---- Supplied data

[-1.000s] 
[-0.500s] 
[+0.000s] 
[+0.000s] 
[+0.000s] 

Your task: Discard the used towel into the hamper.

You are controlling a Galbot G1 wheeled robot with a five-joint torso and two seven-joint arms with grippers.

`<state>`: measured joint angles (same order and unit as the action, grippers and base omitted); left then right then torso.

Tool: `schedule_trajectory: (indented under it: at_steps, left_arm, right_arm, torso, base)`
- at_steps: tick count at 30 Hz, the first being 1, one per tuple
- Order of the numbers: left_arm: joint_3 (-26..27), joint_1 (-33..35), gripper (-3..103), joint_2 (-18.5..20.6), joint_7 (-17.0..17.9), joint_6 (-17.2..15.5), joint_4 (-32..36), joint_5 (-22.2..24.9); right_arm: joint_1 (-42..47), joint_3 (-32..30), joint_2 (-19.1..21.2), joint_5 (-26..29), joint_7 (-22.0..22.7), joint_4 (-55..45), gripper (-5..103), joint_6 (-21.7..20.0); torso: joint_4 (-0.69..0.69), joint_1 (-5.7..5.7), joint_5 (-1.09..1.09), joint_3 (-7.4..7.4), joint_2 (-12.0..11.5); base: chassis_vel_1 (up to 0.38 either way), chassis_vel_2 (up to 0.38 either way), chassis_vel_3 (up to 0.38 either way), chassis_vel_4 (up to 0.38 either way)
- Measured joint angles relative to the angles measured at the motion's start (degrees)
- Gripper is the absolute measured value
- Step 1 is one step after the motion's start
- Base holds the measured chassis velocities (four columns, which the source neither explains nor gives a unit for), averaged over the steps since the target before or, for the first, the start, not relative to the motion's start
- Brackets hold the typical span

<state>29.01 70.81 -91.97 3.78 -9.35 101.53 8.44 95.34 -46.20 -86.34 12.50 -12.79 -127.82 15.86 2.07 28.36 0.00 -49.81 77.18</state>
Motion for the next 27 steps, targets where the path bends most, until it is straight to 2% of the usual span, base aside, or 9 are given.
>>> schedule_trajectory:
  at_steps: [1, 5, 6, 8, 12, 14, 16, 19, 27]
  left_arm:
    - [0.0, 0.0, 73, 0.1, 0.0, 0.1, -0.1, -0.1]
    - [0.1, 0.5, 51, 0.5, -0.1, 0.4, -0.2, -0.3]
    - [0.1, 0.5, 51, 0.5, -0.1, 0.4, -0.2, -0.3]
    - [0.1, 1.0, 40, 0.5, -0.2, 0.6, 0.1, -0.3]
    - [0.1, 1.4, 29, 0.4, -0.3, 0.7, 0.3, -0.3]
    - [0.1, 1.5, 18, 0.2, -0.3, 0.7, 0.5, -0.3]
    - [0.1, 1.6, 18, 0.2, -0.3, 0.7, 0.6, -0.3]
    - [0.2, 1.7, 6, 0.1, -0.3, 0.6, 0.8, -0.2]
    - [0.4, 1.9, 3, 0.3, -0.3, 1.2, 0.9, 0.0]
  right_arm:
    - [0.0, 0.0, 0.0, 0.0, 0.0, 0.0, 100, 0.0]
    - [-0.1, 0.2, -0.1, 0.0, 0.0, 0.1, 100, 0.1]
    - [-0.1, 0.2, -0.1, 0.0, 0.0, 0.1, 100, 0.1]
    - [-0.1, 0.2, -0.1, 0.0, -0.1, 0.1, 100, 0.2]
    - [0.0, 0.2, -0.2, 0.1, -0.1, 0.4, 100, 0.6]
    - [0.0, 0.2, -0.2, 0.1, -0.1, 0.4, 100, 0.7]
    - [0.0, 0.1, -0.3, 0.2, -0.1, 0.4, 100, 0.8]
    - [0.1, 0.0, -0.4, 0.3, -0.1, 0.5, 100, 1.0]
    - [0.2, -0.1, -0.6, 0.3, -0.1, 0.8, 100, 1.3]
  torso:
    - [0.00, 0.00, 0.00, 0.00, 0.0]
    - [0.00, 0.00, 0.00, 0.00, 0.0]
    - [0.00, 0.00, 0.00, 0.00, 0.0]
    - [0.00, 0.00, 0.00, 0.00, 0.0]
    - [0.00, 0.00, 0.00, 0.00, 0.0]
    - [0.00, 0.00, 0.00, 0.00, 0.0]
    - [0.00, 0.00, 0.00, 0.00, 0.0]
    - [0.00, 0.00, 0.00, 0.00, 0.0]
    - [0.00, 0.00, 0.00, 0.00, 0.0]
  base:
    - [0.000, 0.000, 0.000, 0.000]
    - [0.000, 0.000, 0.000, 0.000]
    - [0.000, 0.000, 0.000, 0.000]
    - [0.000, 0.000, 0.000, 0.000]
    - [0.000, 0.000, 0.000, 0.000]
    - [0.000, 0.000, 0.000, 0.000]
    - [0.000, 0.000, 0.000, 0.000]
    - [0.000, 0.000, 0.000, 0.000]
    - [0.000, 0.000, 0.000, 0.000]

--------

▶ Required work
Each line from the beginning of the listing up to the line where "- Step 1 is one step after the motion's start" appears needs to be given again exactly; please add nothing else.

▶ Solution to the problem
[-1.000s] 
[-0.500s] 
[+0.000s] 
[+0.000s] 
[+0.000s] 

Your task: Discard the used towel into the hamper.

You are controlling a Galbot G1 wheeled robot with a five-joint torso and two seven-joint arms with grippers.

`<state>`: measured joint angles (same order and unit as the action, grippers and base omitted); left then right then torso.

Tool: `schedule_trajectory: (indented under it: at_steps, left_arm, right_arm, torso, base)`
- at_steps: tick count at 30 Hz, the first being 1, one per tuple
- Order of the numbers: left_arm: joint_3 (-26..27), joint_1 (-33..35), gripper (-3..103), joint_2 (-18.5..20.6), joint_7 (-17.0..17.9), joint_6 (-17.2..15.5), joint_4 (-32..36), joint_5 (-22.2..24.9); right_arm: joint_1 (-42..47), joint_3 (-32..30), joint_2 (-19.1..21.2), joint_5 (-26..29), joint_7 (-22.0..22.7), joint_4 (-55..45), gripper (-5..103), joint_6 (-21.7..20.0); torso: joint_4 (-0.69..0.69), joint_1 (-5.7..5.7), joint_5 (-1.09..1.09), joint_3 (-7.4..7.4), joint_2 (-12.0..11.5); base: chassis_vel_1 (up to 0.38 either way), chassis_vel_2 (up to 0.38 either way), chassis_vel_3 (up to 0.38 either way), chassis_vel_4 (up to 0.38 either way)
- Measured joint angles relative to the angles measured at the motion's start (degrees)
- Gripper is the absolute measured value
- Step 1 is one step after the motion's start

The requested output is now complete.